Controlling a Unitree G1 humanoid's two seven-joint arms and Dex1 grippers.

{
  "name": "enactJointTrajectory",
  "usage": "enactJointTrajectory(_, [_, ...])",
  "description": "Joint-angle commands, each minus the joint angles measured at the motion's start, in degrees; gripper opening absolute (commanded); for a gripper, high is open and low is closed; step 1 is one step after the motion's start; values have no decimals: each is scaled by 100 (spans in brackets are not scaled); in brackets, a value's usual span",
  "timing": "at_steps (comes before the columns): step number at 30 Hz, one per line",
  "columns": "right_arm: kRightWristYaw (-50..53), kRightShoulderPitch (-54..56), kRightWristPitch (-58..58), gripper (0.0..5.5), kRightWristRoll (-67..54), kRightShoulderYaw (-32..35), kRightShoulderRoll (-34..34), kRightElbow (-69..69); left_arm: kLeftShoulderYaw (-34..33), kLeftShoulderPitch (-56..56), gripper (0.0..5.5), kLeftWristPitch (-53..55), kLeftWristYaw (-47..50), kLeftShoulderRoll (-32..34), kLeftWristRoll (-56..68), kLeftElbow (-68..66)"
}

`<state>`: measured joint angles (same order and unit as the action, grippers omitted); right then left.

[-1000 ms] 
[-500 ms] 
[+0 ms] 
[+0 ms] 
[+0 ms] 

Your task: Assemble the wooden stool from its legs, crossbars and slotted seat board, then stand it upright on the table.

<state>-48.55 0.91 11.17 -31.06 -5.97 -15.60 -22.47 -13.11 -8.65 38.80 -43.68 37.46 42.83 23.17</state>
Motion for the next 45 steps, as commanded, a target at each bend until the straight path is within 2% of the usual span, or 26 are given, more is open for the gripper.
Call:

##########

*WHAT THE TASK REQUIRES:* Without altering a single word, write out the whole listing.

*RESULT:*
Controlling a Unitree G1 humanoid's two seven-joint arms and Dex1 grippers.

{
  "name": "enactJointTrajectory",
  "usage": "enactJointTrajectory(_, [_, ...])",
  "description": "Joint-angle commands, each minus the joint angles measured at the motion's start, in degrees; gripper opening absolute (commanded); for a gripper, high is open and low is closed; step 1 is one step after the motion's start; values have no decimals: each is scaled by 100 (spans in brackets are not scaled); in brackets, a value's usual span",
  "timing": "at_steps (comes before the columns): step number at 30 Hz, one per line",
  "columns": "right_arm: kRightWristYaw (-50..53), kRightShoulderPitch (-54..56), kRightWristPitch (-58..58), gripper (0.0..5.5), kRightWristRoll (-67..54), kRightShoulderYaw (-32..35), kRightShoulderRoll (-34..34), kRightElbow (-69..69); left_arm: kLeftShoulderYaw (-34..33), kLeftShoulderPitch (-56..56), gripper (0.0..5.5), kLeftWristPitch (-53..55), kLeftWristYaw (-47..50), kLeftShoulderRoll (-32..34), kLeftWristRoll (-56..68), kLeftElbow (-68..66)"
}

`<state>`: measured joint angles (same order and unit as the action, grippers omitted); right then left.

[-1000 ms] 
[-500 ms] 
[+0 ms] 
[+0 ms] 
[+0 ms] 

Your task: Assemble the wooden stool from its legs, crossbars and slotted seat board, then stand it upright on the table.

<state>-48.55 0.91 11.17 -31.06 -5.97 -15.60 -22.47 -13.11 -8.65 38.80 -43.68 37.46 42.83 23.17</state>
Motion for the next 45 steps, as commanded, a target at each bend until the straight path is within 2% of the usual span, or 26 are given, more is open for the gripper.
Call:

The exercise is done.